Eso, en el mundo. En su país fue más difícil. Durante muchos años muchos argentinos no reconocieron a Messi como uno de los suyos. Después de todo, se había ido tan chiquito y no había jugado nunca allí, así que le afeaban que no cantara el himno, que fuese un “pecho frío”, que no fuera Maradona, que perdiese. El giro se consolidó el año pasado, cuando ganó la Copa América, pero había empezado en 2019, cuando la perdió y protestó y maltrató a árbitros y dirigentes y lo castigaron; entonces empezaron a aceptarlo. Y él siguió ese camino, se convirtió en el ídolo absoluto, aquel para quien se hace todo esto: millones de argentinos también quieren que la Argentina gane para que Messi gane, y lo idolatran y le perdonan —como a los verdaderos ídolos— todo o casi todo: que no quiera vivir en su país, que defraude millones, que publicite el reino más retrógrado del mundo. El hombre al que se le pegaba todo se volvió teflón.
Y él, ahora, lo devuelve con juego. Es una recuperación y una sorpresa. Hace unos años Messi dejó de ser el que solía en una cancha: parecía que no quería aceptar que ya no era aquel Messi. Durante un tiempo fue un hombre de cierta edad que se creía Messi y, al creérselo, se equivocaba: intentaba lo que ya no podía, perdía muchas pelotas, se enredaba. El gran cambio en esta copa fue que por fin asumió que es quién es: un jugador absolutamente extraordinario que ya no tiene aquellas facultades pero que, cuando administra las que le quedan y las usa con cuidado, sigue siendo un prodigio —intermitente.

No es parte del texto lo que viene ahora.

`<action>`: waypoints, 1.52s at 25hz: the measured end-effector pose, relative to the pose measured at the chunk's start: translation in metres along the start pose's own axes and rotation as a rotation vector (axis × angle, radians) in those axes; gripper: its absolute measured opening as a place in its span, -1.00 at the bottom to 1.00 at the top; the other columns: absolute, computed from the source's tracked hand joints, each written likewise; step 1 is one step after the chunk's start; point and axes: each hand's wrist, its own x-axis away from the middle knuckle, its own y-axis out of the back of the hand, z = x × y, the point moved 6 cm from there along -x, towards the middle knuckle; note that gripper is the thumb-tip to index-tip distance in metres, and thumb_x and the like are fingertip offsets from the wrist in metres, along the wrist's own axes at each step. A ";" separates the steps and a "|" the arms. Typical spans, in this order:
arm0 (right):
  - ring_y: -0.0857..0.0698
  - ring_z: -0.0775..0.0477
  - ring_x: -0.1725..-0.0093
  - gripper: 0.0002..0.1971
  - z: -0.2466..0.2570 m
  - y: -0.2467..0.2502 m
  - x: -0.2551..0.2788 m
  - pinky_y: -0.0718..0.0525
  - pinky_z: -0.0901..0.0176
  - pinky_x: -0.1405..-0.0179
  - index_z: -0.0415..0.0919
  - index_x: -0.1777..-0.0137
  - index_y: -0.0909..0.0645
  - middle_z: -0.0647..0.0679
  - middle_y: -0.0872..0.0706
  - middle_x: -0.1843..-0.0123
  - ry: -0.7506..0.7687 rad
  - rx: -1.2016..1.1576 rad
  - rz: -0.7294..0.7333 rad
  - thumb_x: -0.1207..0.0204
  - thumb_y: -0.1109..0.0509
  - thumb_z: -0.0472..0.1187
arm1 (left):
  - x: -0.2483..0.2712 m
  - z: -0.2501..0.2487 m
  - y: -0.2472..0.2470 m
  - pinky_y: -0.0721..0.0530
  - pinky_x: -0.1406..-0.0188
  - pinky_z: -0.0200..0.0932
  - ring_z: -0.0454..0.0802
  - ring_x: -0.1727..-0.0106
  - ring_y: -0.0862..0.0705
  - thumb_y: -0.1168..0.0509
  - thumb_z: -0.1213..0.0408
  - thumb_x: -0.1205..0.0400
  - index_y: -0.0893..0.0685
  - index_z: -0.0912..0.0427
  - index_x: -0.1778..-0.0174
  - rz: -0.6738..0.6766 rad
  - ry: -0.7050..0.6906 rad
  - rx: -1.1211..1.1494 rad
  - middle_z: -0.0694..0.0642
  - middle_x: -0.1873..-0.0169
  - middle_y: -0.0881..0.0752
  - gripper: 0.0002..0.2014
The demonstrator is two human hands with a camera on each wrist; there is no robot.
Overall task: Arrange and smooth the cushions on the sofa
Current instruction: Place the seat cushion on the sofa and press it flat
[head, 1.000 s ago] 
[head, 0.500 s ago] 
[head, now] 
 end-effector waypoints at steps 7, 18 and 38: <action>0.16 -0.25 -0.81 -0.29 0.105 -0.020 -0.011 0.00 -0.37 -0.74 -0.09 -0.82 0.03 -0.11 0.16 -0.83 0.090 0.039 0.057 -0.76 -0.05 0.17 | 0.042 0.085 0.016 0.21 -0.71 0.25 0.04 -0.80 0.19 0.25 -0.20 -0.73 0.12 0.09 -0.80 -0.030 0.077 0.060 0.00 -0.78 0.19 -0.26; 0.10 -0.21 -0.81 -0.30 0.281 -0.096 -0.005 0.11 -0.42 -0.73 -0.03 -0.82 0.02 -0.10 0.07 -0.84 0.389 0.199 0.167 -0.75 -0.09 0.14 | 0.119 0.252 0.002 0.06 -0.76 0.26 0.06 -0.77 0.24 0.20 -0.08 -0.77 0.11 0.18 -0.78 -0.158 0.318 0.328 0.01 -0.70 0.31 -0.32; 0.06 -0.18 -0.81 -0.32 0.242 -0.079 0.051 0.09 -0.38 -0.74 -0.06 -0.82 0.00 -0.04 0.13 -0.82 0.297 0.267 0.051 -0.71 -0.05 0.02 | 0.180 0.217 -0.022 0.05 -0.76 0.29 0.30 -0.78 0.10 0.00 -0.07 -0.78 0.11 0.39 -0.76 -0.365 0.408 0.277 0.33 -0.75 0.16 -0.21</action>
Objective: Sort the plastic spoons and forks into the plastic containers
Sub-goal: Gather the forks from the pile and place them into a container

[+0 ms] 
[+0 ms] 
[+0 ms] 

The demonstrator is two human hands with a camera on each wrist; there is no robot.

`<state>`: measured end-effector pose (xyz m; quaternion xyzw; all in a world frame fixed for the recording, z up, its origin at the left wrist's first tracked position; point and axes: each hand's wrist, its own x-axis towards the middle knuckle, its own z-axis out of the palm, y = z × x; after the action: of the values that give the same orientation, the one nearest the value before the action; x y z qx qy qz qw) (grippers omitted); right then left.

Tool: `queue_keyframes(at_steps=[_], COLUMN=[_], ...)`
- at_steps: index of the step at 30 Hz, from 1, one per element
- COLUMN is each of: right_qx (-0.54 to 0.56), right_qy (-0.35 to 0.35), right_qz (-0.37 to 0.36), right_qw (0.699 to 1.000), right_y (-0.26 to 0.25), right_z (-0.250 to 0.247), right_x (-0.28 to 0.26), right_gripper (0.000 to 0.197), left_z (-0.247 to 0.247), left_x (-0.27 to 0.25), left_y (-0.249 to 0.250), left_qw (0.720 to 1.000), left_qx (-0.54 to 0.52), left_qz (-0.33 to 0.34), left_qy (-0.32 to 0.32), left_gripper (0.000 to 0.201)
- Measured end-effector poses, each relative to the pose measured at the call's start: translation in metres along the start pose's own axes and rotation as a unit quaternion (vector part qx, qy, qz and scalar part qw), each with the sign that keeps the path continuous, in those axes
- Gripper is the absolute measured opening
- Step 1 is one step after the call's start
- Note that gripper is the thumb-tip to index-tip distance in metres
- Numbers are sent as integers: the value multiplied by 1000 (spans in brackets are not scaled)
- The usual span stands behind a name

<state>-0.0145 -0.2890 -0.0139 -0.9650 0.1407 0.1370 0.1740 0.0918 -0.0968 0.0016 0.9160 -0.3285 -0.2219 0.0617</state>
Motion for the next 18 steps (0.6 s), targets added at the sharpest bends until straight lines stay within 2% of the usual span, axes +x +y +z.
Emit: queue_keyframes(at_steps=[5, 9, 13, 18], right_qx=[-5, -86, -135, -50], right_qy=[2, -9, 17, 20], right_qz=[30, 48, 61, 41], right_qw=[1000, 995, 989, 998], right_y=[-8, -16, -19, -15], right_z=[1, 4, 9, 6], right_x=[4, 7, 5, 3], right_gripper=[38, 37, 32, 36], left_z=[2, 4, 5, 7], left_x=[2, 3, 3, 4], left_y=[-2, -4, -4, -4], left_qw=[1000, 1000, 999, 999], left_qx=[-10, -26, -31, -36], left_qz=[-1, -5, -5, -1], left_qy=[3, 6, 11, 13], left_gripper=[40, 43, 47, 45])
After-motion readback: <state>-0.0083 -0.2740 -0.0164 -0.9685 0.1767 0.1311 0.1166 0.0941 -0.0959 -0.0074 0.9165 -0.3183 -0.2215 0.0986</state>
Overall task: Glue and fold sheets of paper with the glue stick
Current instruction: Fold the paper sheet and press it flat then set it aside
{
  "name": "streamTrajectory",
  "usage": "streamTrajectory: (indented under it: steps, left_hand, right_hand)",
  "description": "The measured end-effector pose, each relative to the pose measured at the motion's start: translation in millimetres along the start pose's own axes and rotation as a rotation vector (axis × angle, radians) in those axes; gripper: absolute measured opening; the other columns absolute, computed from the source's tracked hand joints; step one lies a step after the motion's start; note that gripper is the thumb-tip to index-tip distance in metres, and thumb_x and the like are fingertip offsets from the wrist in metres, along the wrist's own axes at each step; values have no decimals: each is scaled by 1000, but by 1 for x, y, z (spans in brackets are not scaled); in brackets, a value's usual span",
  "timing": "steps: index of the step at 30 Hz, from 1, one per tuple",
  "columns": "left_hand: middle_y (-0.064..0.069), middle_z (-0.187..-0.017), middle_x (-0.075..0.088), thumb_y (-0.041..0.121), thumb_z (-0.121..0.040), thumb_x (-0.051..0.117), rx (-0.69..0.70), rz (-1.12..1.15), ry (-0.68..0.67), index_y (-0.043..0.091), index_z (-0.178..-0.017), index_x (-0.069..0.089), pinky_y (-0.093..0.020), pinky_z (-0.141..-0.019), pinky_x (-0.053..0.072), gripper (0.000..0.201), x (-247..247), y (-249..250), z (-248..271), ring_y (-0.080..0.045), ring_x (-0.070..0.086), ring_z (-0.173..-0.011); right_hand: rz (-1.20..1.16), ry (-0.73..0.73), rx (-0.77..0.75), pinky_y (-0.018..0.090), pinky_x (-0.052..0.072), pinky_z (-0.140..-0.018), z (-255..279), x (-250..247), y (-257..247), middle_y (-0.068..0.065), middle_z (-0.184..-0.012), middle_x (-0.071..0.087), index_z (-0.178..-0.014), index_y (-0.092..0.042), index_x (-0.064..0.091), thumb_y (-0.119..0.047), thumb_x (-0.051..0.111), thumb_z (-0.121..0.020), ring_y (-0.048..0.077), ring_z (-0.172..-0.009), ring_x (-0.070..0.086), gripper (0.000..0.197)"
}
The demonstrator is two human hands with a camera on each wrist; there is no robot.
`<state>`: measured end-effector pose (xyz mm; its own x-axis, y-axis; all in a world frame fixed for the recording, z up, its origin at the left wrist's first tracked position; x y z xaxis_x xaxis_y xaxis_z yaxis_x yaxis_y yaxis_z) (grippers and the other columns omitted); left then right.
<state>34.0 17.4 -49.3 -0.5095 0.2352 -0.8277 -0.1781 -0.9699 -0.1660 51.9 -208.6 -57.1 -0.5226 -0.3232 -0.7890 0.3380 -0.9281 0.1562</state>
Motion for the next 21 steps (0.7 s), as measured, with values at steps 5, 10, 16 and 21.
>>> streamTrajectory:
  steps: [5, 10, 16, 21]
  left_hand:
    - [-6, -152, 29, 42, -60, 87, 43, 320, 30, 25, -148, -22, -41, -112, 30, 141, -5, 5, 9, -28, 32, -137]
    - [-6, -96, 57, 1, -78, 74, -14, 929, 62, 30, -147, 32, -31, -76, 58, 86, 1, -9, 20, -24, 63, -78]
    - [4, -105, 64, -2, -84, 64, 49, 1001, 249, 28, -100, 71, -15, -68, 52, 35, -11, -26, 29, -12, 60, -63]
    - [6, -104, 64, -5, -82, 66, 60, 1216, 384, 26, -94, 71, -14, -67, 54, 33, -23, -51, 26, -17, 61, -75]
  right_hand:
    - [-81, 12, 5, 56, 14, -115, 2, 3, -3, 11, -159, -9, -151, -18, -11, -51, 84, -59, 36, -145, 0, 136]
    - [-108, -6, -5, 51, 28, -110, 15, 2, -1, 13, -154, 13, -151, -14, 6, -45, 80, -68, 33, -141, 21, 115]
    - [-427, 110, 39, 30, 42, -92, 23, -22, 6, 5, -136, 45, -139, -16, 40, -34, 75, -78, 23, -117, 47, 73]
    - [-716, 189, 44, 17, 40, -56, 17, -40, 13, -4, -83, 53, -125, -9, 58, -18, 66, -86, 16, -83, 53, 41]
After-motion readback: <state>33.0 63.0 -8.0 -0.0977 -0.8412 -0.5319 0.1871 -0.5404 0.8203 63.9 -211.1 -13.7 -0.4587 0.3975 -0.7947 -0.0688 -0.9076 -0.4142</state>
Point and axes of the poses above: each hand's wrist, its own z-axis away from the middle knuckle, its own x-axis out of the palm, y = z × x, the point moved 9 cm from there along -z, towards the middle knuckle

Y que, gracias a eso, convenció a otros 25 futbolistas de dejarlo todo sobre el pasto para que el pobre pibe bajito y dientudo y sonriente no pase a la historia como aquel que pudo ser el mejor pero quién sabe. Su mejor magia, ahora, es ser ese muchacho tan amable al que todos querrían ayudar, al que todos ayudan. Gracias a Él, por el amor de Él, sus compañeros se volvieron un equipo: una pandilla que comparte un objetivo. En estos años, en estos cambios, lo que cambió fue sobre todo una preposición: si la Argentina sale campeona lo será más para Messi que por Messi.
O sea: por el nuevo Efecto Messi, penúltimo conejo del gran mago.